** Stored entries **
= Beginning of Section =

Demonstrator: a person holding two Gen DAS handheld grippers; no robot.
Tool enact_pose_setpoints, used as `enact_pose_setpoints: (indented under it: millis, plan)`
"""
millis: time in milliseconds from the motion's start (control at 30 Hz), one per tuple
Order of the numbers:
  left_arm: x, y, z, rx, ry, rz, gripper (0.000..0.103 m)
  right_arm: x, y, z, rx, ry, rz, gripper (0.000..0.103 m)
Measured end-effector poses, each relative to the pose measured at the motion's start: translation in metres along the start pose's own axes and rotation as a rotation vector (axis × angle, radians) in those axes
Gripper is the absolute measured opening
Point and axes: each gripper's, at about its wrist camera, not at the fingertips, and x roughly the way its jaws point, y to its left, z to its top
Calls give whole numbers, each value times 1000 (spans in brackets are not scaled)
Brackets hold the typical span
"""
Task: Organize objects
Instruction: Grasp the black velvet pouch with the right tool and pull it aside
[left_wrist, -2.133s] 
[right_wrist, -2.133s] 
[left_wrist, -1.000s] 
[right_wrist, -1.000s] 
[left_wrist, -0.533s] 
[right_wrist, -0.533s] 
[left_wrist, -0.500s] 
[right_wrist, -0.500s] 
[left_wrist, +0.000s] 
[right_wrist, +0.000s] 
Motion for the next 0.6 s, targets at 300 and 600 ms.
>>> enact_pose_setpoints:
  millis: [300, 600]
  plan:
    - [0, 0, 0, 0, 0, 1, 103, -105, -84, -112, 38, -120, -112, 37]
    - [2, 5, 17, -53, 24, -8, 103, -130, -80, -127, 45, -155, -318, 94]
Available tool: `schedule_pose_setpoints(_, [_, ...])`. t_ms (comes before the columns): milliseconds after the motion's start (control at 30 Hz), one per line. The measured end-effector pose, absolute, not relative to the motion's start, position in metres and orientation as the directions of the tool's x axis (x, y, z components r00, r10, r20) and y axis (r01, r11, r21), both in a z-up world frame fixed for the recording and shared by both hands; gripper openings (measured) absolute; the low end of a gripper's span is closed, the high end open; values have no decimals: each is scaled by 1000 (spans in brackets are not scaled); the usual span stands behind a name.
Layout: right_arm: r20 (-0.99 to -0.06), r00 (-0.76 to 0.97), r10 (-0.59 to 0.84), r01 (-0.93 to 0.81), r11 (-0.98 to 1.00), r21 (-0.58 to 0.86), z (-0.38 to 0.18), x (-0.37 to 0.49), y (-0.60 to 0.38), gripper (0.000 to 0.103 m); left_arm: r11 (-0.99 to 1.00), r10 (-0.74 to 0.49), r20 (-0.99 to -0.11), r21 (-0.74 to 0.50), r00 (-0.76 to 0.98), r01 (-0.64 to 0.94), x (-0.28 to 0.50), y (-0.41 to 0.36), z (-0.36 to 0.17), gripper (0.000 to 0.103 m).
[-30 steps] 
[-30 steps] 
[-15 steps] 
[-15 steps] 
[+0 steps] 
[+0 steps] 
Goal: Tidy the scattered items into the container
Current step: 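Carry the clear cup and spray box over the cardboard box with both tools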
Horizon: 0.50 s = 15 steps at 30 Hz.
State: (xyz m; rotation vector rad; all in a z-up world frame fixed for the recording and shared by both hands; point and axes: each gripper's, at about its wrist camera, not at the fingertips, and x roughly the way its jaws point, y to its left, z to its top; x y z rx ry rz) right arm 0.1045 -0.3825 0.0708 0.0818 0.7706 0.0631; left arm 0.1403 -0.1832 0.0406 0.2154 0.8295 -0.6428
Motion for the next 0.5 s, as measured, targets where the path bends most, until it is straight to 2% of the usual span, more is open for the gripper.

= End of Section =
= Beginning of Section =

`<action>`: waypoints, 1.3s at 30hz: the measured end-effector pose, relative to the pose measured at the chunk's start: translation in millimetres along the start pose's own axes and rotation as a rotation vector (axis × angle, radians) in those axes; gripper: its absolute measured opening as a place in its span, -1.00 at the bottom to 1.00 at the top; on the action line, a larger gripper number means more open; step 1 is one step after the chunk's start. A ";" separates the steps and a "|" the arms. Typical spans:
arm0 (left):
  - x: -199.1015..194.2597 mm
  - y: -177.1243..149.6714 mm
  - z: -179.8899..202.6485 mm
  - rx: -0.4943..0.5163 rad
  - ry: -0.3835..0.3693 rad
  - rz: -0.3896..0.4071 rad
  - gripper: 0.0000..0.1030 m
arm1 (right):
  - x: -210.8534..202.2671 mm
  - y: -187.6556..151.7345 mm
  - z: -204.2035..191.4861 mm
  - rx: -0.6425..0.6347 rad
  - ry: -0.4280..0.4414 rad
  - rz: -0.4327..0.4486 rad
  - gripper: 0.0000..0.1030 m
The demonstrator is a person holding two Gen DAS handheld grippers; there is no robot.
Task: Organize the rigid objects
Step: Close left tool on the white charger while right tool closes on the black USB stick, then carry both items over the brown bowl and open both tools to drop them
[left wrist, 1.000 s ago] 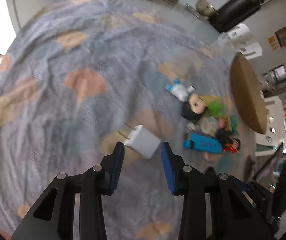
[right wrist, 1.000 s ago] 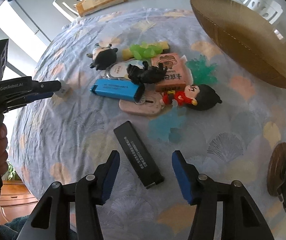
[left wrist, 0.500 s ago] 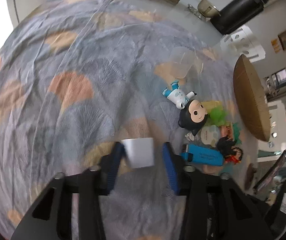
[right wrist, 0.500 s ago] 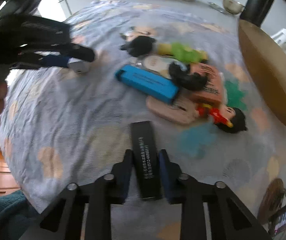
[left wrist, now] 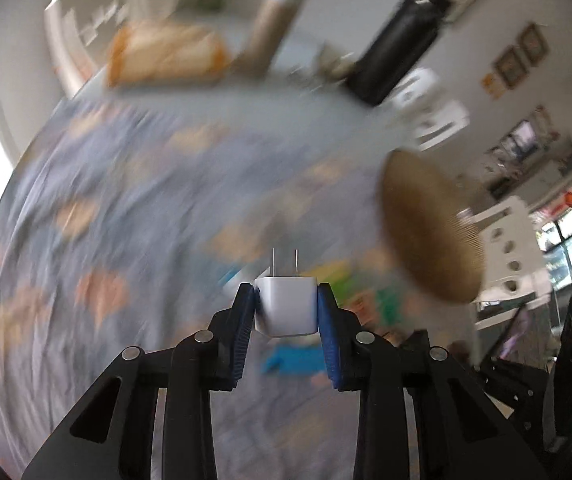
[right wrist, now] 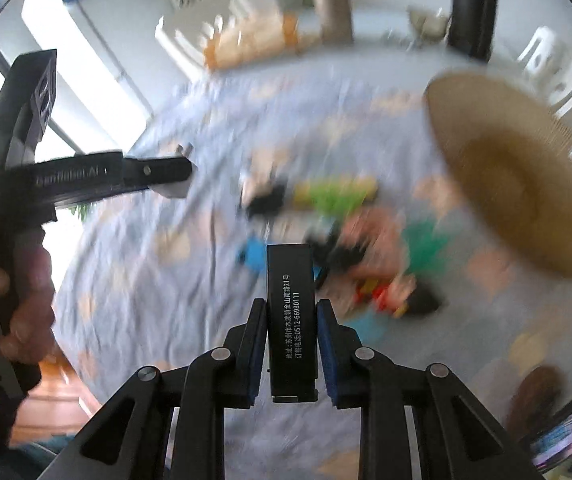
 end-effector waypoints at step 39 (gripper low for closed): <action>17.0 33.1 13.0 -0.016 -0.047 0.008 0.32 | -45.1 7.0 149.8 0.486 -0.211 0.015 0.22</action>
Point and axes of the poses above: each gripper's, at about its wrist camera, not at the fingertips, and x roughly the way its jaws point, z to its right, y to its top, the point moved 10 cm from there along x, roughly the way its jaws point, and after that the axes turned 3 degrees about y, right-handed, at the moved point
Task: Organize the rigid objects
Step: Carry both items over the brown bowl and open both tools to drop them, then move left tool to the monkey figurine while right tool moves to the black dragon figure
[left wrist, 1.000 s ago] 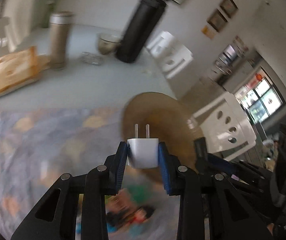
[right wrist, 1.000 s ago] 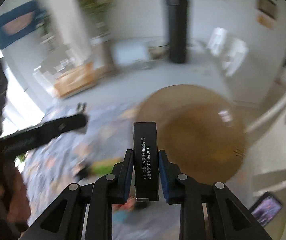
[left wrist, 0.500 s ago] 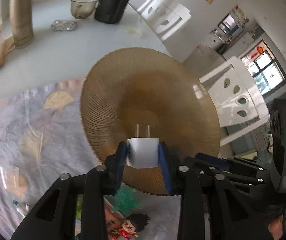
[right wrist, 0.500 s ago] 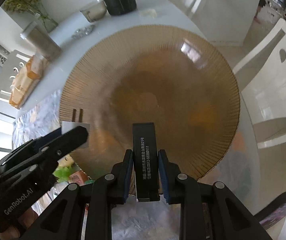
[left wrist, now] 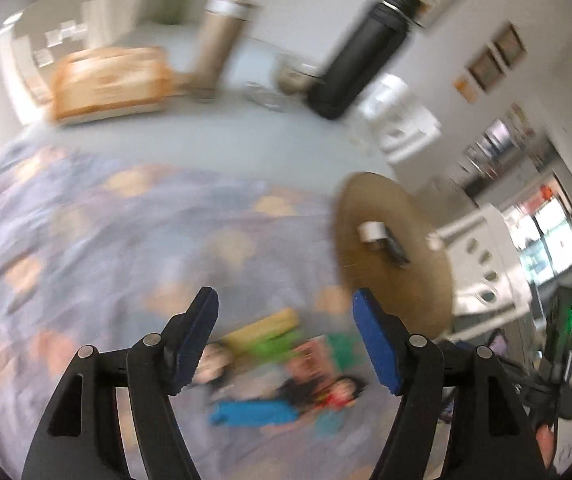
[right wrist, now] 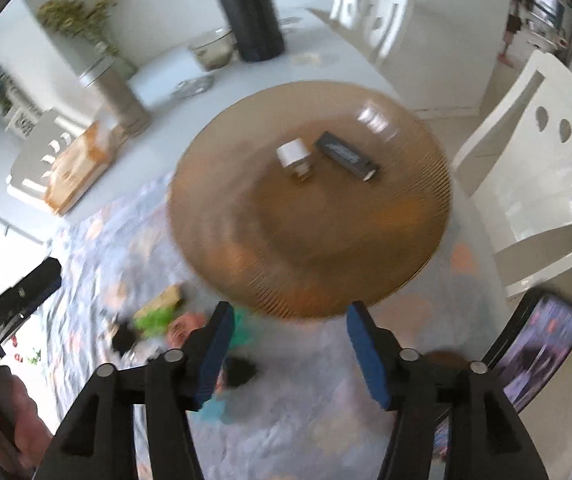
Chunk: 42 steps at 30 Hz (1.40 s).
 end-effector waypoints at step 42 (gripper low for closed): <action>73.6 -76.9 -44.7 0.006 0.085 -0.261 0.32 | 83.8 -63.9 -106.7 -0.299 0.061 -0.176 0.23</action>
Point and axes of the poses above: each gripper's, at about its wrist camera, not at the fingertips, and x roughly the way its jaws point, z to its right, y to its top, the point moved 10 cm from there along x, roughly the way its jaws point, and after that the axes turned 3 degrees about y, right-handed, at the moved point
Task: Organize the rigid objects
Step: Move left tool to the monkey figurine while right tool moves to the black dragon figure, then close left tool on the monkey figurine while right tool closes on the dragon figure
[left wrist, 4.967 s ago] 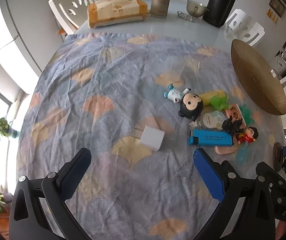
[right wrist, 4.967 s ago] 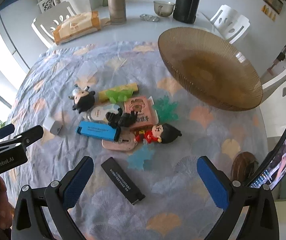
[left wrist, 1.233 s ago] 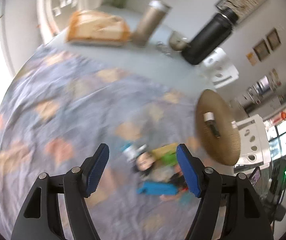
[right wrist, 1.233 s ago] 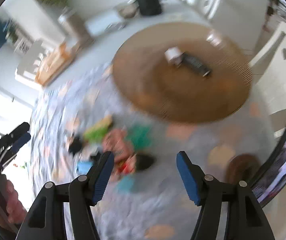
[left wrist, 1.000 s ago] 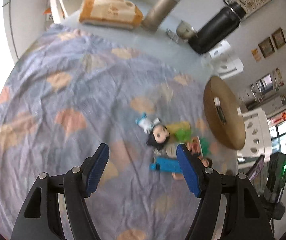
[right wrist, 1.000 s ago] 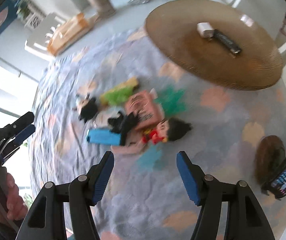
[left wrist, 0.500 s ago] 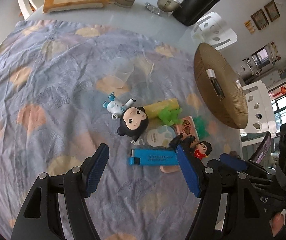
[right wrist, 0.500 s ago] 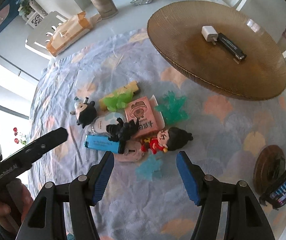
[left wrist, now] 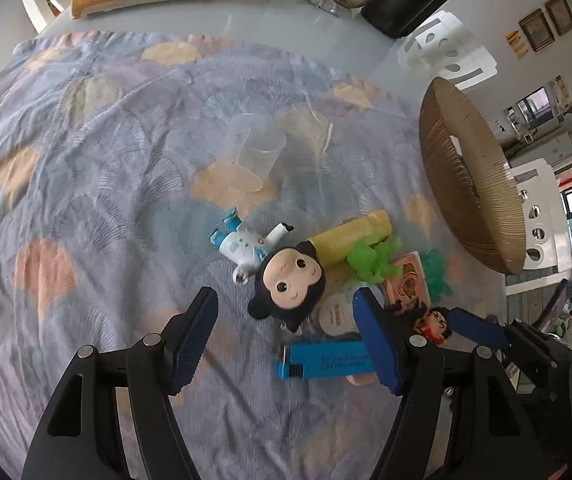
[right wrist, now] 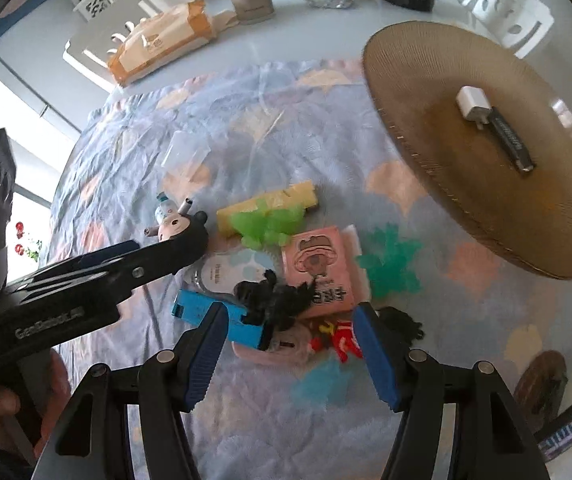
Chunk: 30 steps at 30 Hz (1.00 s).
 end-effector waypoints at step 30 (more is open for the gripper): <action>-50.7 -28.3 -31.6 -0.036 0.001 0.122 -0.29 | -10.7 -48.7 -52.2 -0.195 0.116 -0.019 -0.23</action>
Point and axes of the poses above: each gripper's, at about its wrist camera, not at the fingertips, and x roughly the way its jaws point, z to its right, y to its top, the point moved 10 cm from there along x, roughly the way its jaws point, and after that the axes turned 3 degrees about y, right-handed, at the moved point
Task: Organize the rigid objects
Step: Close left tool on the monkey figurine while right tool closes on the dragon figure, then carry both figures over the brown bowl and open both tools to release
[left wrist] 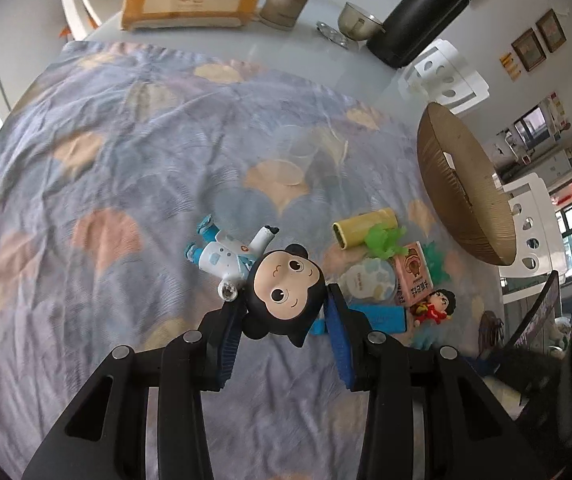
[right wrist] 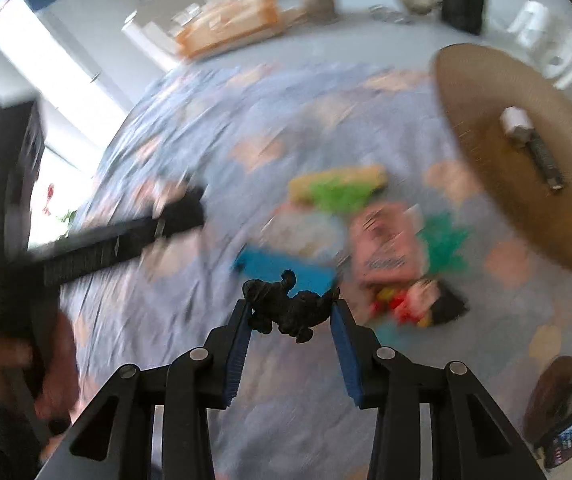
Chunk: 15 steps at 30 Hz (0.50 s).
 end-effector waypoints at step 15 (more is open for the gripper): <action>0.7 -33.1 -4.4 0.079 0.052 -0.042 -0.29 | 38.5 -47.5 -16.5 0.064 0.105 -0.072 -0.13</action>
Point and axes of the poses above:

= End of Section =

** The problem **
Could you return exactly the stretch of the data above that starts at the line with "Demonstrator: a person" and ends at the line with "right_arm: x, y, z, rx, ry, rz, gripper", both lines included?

** Result of this task **
Demonstrator: a person holding two Gen DAS handheld grippers; no robot.
Tool enact_pose_setpoints, used as `enact_pose_setpoints: (indented under it: millis, plan)`
"""
millis: time in milliseconds from the motion's start (control at 30 Hz), one per tuple
Order of the numbers:
  left_arm: x, y, z, rx, ry, rz, gripper (0.000..0.103 m)
  right_arm: x, y, z, rx, ry, rz, gripper (0.000..0.103 m)

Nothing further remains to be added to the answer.